Data segment
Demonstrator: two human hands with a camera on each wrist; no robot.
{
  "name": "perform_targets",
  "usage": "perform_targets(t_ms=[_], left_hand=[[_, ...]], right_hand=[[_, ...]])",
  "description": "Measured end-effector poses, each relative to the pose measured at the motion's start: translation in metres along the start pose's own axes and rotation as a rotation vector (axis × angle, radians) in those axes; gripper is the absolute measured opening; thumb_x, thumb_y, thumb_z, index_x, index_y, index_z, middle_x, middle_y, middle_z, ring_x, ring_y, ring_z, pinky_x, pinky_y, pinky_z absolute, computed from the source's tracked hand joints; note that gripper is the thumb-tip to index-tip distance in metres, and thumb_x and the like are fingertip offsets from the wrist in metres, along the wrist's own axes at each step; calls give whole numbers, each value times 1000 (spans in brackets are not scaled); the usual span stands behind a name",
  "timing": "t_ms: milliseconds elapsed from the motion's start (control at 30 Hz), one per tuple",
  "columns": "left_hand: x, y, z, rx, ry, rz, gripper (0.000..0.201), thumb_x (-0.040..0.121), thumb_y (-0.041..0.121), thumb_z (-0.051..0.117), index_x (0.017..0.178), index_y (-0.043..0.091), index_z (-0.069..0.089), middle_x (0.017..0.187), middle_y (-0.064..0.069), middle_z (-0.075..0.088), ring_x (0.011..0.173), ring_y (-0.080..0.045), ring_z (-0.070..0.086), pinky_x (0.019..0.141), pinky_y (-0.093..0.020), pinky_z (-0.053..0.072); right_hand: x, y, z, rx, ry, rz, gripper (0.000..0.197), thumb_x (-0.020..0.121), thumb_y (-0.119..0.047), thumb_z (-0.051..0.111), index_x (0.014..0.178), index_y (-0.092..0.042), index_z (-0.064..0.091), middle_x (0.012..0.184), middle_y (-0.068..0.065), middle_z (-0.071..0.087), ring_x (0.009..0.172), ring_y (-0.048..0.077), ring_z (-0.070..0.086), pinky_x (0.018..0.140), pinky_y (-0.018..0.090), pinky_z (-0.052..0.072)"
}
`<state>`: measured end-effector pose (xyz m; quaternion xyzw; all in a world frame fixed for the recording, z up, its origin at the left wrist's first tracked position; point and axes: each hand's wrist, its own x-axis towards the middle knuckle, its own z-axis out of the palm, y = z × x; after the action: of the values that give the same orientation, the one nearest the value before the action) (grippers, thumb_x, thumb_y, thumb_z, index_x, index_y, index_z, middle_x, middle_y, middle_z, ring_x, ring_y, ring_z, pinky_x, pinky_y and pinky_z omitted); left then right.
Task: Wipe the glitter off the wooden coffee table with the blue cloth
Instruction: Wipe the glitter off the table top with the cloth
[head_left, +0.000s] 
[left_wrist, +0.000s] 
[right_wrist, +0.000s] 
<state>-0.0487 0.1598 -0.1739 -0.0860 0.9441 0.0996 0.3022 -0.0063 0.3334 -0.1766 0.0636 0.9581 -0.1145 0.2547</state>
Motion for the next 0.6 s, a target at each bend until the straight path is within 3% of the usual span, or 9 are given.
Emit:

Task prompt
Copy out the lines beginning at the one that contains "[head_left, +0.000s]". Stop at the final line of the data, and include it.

Solution
[head_left, +0.000s] 
[left_wrist, +0.000s] 
[right_wrist, +0.000s] 
<state>-0.0487 0.1598 -0.1739 -0.0860 0.9441 0.0996 0.3022 -0.0063 0.3334 -0.1766 0.0636 0.9581 -0.1145 0.2547</state>
Motion for the next 0.6 s, a target at each bend until the straight path is within 3% of the usual span, or 9 are given.
Emit:

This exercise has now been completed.